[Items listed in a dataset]
'''

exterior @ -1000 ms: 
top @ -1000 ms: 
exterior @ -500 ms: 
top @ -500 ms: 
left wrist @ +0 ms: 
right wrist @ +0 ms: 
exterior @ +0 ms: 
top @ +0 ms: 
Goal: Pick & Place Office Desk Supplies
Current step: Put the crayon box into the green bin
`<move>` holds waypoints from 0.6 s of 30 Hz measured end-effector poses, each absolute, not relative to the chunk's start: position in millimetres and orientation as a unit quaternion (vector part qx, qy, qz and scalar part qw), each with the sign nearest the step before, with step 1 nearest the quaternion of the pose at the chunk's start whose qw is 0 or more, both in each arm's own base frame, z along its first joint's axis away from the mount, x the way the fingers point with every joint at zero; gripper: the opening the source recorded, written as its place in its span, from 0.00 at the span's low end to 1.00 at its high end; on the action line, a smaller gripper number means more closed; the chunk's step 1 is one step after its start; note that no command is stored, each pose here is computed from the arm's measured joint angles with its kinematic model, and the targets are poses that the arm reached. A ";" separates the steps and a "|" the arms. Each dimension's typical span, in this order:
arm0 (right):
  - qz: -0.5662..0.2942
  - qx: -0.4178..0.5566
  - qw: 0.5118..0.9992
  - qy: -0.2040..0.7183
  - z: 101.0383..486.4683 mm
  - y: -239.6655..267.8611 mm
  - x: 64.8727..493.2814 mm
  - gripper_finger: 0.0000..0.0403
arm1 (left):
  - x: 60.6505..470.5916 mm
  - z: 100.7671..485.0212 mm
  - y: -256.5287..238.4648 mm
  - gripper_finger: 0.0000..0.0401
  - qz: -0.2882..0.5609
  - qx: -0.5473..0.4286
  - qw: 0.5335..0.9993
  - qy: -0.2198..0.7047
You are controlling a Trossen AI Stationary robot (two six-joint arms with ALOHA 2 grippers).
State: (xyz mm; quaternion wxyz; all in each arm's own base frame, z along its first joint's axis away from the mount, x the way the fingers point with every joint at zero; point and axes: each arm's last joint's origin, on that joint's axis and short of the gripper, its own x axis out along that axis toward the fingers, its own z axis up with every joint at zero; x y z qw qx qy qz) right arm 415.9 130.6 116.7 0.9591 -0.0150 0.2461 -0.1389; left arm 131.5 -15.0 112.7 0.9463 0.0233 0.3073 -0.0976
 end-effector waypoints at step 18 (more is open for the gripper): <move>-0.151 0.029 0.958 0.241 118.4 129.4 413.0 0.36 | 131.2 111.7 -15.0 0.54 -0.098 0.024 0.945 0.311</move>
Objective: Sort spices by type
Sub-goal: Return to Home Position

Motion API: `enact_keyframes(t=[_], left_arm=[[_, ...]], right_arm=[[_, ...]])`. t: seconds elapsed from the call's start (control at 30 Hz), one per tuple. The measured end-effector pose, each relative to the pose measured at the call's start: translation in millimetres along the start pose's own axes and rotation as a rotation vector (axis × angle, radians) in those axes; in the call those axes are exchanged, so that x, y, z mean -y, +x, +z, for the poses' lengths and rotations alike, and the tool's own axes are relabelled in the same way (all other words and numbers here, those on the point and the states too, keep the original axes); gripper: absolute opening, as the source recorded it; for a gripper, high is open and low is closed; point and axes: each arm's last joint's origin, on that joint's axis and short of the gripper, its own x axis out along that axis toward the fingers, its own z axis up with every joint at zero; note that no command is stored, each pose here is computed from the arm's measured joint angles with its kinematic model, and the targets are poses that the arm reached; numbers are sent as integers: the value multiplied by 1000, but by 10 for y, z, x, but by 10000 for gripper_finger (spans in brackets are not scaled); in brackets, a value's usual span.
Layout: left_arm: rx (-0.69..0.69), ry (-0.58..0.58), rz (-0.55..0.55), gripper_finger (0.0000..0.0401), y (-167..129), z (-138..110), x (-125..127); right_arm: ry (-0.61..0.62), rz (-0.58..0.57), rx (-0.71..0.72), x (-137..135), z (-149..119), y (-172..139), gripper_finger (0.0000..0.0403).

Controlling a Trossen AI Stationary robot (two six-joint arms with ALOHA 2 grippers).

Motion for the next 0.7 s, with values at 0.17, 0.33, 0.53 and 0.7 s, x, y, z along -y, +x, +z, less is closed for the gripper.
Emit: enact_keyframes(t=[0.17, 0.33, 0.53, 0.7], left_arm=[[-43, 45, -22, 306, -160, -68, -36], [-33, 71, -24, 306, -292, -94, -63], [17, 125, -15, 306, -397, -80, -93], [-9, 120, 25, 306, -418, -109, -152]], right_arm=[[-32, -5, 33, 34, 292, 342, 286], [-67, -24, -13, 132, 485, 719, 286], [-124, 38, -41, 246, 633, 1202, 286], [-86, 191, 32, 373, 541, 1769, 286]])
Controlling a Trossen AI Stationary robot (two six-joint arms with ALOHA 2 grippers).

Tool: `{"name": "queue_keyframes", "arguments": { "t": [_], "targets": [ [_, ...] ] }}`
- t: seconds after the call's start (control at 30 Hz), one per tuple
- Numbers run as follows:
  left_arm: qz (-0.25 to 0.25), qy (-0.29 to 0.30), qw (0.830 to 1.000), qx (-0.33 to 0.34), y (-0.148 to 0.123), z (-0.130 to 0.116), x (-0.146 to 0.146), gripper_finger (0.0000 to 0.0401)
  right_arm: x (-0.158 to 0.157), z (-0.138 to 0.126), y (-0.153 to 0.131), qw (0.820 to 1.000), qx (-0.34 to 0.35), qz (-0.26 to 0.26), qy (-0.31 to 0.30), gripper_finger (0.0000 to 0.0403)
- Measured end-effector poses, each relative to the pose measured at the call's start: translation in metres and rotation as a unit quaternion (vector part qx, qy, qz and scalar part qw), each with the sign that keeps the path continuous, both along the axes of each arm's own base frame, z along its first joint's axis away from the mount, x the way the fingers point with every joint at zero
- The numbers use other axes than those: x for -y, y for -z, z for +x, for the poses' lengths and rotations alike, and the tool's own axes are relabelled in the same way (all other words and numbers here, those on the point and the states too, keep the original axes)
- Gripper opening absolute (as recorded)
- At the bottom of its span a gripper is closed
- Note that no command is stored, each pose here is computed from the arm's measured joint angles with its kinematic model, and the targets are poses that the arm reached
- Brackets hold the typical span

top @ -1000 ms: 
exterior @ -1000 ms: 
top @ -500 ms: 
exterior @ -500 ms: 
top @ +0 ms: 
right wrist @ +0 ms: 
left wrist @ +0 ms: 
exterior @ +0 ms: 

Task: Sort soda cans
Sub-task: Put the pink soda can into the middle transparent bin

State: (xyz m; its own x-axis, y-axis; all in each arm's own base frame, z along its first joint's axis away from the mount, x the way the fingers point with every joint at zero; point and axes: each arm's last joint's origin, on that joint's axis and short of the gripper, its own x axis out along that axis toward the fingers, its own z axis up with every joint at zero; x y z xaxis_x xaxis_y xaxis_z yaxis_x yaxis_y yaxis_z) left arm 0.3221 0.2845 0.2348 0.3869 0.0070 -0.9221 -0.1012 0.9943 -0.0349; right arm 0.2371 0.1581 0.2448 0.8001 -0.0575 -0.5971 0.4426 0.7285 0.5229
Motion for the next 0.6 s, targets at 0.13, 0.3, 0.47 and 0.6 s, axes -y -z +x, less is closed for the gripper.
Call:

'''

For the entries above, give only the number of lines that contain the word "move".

2